Your objective:
Please transcribe the data below in full, word for word, without the images.

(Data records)
▬▬▬▬▬▬▬▬▬▬

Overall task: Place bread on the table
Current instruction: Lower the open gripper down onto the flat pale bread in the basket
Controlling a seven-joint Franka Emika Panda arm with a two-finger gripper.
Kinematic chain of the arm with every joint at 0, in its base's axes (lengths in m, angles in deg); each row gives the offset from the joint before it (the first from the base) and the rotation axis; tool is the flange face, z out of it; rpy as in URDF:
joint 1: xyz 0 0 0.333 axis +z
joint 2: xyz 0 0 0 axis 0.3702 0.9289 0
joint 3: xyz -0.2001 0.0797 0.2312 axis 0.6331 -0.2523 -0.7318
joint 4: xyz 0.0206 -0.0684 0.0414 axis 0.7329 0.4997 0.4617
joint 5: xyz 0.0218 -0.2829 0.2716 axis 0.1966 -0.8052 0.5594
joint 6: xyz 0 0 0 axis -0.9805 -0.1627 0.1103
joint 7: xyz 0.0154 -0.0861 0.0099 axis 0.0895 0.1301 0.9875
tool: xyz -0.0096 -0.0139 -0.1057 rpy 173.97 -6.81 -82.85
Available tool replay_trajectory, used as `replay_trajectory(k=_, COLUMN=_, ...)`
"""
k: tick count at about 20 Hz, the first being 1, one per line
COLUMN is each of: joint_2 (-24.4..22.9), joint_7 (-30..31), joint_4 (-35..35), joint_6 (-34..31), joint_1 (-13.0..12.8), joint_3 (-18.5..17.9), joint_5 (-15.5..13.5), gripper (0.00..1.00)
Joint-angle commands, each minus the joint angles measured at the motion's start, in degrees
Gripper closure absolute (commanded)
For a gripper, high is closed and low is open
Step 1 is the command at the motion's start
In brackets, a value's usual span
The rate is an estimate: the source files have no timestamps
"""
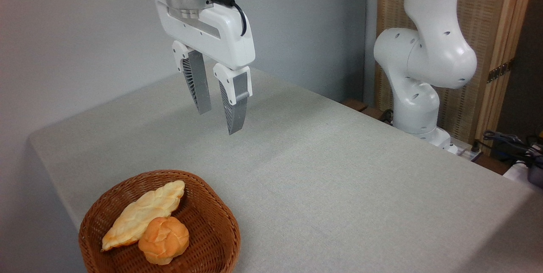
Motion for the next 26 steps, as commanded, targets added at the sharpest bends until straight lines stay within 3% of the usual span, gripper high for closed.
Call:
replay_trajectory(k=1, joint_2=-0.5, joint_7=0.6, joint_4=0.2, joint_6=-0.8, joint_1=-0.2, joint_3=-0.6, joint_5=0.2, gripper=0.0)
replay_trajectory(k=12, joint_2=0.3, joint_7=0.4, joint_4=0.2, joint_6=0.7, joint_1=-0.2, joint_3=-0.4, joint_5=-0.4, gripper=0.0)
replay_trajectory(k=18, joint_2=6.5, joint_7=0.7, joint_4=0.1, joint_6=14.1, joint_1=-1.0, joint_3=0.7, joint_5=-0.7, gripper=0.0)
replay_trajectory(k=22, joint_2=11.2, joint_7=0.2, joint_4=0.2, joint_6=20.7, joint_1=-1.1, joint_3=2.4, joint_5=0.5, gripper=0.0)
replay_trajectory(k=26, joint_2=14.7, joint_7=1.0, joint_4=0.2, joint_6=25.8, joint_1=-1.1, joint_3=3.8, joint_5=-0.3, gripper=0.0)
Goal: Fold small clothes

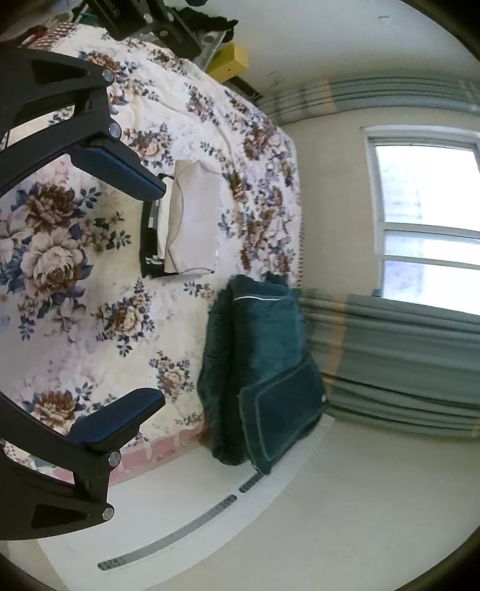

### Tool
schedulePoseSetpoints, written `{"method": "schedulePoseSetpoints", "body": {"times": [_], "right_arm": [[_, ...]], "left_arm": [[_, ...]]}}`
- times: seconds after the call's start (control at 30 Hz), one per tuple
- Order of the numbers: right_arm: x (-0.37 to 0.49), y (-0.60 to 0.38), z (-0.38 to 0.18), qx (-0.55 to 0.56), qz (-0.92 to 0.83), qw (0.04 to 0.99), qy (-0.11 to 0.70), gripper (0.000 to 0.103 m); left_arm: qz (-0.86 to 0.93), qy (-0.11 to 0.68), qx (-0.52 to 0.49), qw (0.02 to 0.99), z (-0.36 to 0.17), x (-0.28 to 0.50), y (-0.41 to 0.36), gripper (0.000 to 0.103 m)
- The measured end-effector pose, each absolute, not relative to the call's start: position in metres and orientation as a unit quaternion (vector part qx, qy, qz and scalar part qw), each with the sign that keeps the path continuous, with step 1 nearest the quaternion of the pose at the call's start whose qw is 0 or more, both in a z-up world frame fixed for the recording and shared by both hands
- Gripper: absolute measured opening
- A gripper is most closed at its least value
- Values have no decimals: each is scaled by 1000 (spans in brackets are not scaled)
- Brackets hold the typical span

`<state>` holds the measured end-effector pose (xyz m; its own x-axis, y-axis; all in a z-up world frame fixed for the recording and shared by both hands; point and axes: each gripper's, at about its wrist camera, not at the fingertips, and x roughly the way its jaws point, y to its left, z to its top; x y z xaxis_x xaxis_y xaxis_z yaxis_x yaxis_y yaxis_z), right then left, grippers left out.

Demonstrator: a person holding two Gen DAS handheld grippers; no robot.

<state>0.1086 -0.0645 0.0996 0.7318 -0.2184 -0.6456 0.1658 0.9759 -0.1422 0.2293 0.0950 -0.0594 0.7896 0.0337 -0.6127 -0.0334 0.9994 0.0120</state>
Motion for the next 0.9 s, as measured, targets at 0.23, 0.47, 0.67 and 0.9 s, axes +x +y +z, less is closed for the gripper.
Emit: {"method": "schedulePoseSetpoints", "body": {"times": [0.23, 0.47, 0.67, 0.9], "right_arm": [[55, -64, 146, -35, -91, 944, 315, 103], [28, -62, 166, -38, -80, 949, 302, 103], [24, -64, 168, -33, -72, 946, 313, 103], [23, -64, 171, -36, -59, 944, 322, 103]], "left_arm": [[12, 302, -2, 953, -34, 185, 91, 103], [8, 291, -7, 957, -24, 164, 88, 103], [18, 314, -7, 949, -26, 159, 87, 103], [28, 309, -7, 950, -21, 151, 88, 103]]}}
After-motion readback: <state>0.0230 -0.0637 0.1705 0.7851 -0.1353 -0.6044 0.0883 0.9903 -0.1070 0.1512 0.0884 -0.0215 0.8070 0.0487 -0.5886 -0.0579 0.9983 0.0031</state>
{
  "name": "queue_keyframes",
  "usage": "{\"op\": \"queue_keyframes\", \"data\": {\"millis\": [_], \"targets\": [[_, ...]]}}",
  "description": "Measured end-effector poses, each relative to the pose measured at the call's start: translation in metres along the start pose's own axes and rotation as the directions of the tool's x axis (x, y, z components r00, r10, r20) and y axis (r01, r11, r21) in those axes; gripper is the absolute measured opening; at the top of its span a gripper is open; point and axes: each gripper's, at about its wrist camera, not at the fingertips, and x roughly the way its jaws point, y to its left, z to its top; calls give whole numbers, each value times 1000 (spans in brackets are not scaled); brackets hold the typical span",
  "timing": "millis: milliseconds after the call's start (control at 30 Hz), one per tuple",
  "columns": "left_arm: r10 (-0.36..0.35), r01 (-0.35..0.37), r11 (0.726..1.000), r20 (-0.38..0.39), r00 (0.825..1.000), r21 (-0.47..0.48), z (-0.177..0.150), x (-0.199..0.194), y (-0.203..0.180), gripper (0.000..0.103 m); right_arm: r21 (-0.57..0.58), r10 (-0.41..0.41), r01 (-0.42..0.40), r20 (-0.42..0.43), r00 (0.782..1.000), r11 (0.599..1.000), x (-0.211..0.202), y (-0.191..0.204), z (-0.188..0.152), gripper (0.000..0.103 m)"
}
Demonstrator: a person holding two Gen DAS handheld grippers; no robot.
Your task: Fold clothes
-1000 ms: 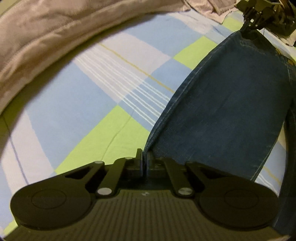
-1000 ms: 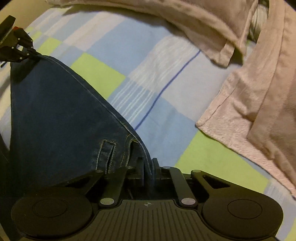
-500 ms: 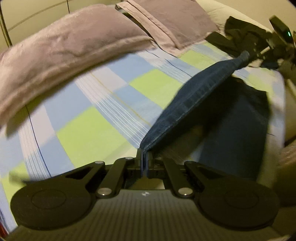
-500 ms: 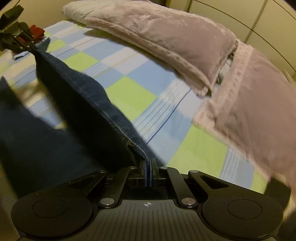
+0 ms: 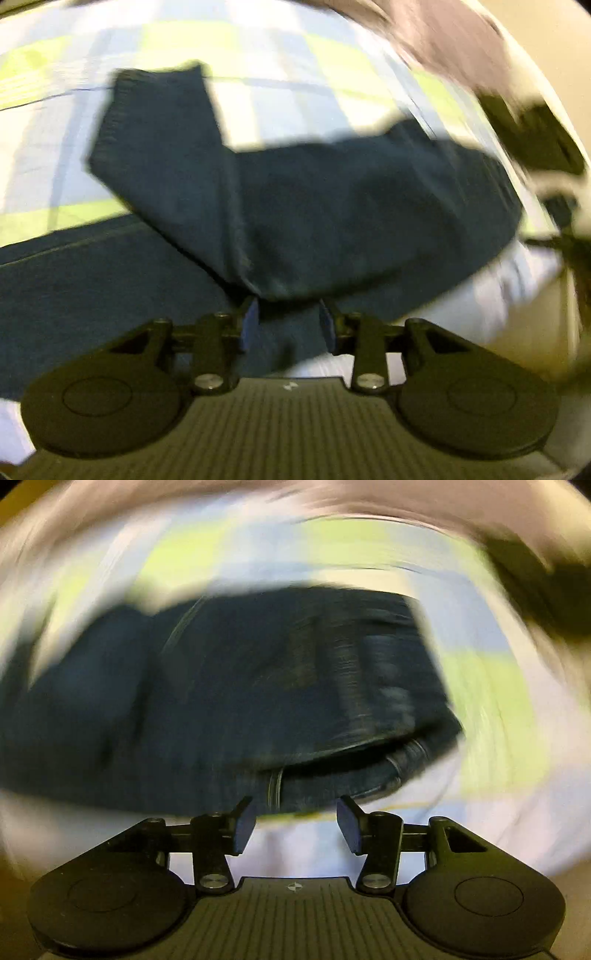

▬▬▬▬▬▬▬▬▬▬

Task response:
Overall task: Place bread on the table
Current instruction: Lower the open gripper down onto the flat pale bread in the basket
Controlling a seven-joint Franka Emika Panda arm with a two-finger gripper.
Kinematic chain of the arm with every joint at 0, in its base's axes (lengths in m, angles in deg); each row gives the offset from the joint before it (the first from the base) and the rotation axis; tool is the flange face, z out of it; rpy as in URDF:
joint 1: xyz 0 0 0.333 axis +z
joint 2: xyz 0 0 0 axis 0.3702 0.9289 0
joint 3: xyz -0.2001 0.0797 0.2312 axis 0.6331 -0.2523 -0.7318
joint 4: xyz 0.0206 -0.0684 0.0414 axis 0.7329 0.4997 0.4617
joint 5: xyz 0.0218 -0.2829 0.2716 axis 0.1966 -0.8052 0.5594
joint 6: xyz 0 0 0 axis -0.9805 -0.1627 0.1103
joint 7: xyz 0.0154 -0.0861 0.0099 axis 0.0895 0.1301 0.9875
tool: xyz -0.0096 -0.0139 -0.1057 rpy 173.97 -6.81 -82.85
Available tool replay_trajectory, used as `replay_trajectory(k=_, COLUMN=_, ...)`
"""
k: tick count at about 20 Hz, the first being 1, one per line
COLUMN is each of: joint_2 (-24.4..22.9), joint_7 (-30..31), joint_4 (-35..35), joint_6 (-34..31), joint_1 (-13.0..12.8), joint_3 (-18.5..17.9), joint_5 (-15.5..13.5), gripper (0.00..1.00)
Joint-angle commands, each minus the joint angles measured at the motion's start, in degrees
Gripper closure absolute (commanded)
For a gripper, high is closed and low is open
Step 1 is the command at the motion's start
In brackets, a value's usual span
The rate is an estimate: the source files have no timestamps
"""
Motion for the next 26 steps, as commanded, targets added at the sharpest bends until straight lines stay within 3% of the usual span, gripper high for closed.
Call:
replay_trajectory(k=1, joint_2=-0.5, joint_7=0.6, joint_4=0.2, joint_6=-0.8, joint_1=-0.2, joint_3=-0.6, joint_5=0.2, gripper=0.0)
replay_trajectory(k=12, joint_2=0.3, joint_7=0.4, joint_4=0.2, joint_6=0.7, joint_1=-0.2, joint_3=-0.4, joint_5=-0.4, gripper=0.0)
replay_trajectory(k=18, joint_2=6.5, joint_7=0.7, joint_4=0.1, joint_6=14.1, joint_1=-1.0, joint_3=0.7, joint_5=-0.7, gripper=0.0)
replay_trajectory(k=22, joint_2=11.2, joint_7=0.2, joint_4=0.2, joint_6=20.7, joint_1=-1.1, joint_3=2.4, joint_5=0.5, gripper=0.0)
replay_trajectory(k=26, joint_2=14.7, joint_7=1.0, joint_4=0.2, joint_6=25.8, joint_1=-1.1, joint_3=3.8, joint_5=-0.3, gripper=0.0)
Goal: Fold small clothes


### Tool
schedulePoseSetpoints, written `{"method": "schedulePoseSetpoints", "body": {"times": [_], "right_arm": [[_, ...]], "left_arm": [[_, ...]]}}`
- times: seconds after the call's start (control at 30 Hz), one per tuple
- Order of the numbers: right_arm: x (-0.37 to 0.49), y (-0.60 to 0.38), z (-0.38 to 0.18), qx (-0.55 to 0.56), qz (-0.92 to 0.83), qw (0.04 to 0.99), qy (-0.11 to 0.70), gripper (0.000 to 0.103 m); left_arm: qz (-0.86 to 0.93), qy (-0.11 to 0.68), qx (-0.52 to 0.49), qw (0.02 to 0.99), z (-0.36 to 0.17), x (-0.28 to 0.50), y (-0.41 to 0.36), gripper (0.000 to 0.103 m)
- The measured end-effector pose, each absolute, not relative to the call's start: position in metres and orientation as a unit quaternion (vector part qx, qy, qz and scalar part qw), each with the sign that keeps the path continuous, with step 1 nearest the quaternion of the pose at the call's start whose qw is 0 or more, both in a z-up world frame fixed for the recording and shared by both hands
- Gripper: absolute measured opening
- A gripper is most closed at its least value
- Values have no decimals: each is scaled by 1000 (spans in brackets are not scaled)
- Brackets hold the typical span

`<state>` holds the measured end-effector pose (xyz m; its own x-axis, y-axis; all in a z-up world frame fixed for the recording and shared by both hands; point and axes: each gripper's, at about its wrist camera, not at the fingertips, and x roughly the way its jaws point, y to its left, z to its top; x y z xaxis_x xaxis_y xaxis_z yaxis_x yaxis_y yaxis_z), right then left, grippers left out.

Demonstrator: a person holding two Gen DAS handheld grippers; no robot.

<state>0.1086 -0.0645 0.0996 0.7318 -0.2184 -0.6456 0.1658 0.9759 -0.1422 0.2293 0.0950 -0.0594 0.7896 0.0337 -0.6127 -0.0334 0.9994 0.0120</state>
Motion for the next 0.9 s, as measured, targets at 0.23, 0.47, 0.67 and 0.9 s, axes +x +y +z, less is closed for the gripper.
Emit: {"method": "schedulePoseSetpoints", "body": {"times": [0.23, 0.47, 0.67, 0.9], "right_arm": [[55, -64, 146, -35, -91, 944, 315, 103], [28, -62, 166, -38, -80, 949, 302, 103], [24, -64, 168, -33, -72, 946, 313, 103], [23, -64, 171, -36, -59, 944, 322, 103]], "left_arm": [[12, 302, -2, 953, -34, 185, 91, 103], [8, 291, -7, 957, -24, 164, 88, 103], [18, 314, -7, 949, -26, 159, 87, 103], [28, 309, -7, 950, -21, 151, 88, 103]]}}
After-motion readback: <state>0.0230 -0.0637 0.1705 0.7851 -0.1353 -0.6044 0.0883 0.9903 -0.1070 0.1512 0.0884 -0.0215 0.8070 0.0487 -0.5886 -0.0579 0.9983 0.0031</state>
{
  "name": "queue_keyframes",
  "usage": "{\"op\": \"queue_keyframes\", \"data\": {\"millis\": [_], \"targets\": [[_, ...]]}}",
  "description": "Measured end-effector poses, each relative to the pose measured at the call's start: translation in metres along the start pose's own axes and rotation as the directions of the tool's x axis (x, y, z components r00, r10, r20) and y axis (r01, r11, r21) in those axes; gripper is the absolute measured opening; at the top of its span a gripper is open; point and axes: each gripper's, at about its wrist camera, not at the fingertips, and x roughly the way its jaws point, y to its left, z to its top; calls give whole numbers, each value times 1000 (spans in brackets are not scaled); brackets hold the typical span",
  "timing": "millis: milliseconds after the call's start (control at 30 Hz), one per tuple",
  "columns": "left_arm: r10 (-0.36..0.35), r01 (-0.35..0.37), r11 (0.726..1.000), r20 (-0.38..0.39), r00 (0.825..1.000), r21 (-0.47..0.48), z (-0.177..0.150), x (-0.199..0.194), y (-0.203..0.180), gripper (0.000..0.103 m); right_arm: r21 (-0.57..0.58), r10 (-0.41..0.41), r01 (-0.42..0.40), r20 (-0.42..0.43), r00 (0.782..1.000), r11 (0.599..1.000), x (-0.211..0.202), y (-0.191..0.204), z (-0.188..0.152), gripper (0.000..0.103 m)"
}
Demonstrator: a person holding two Gen DAS handheld grippers; no robot.
Your task: Fold clothes
-1000 ms: 
-1000 ms: 
-500 ms: 
-500 ms: 
+0 ms: 

The requested output has now been given in full.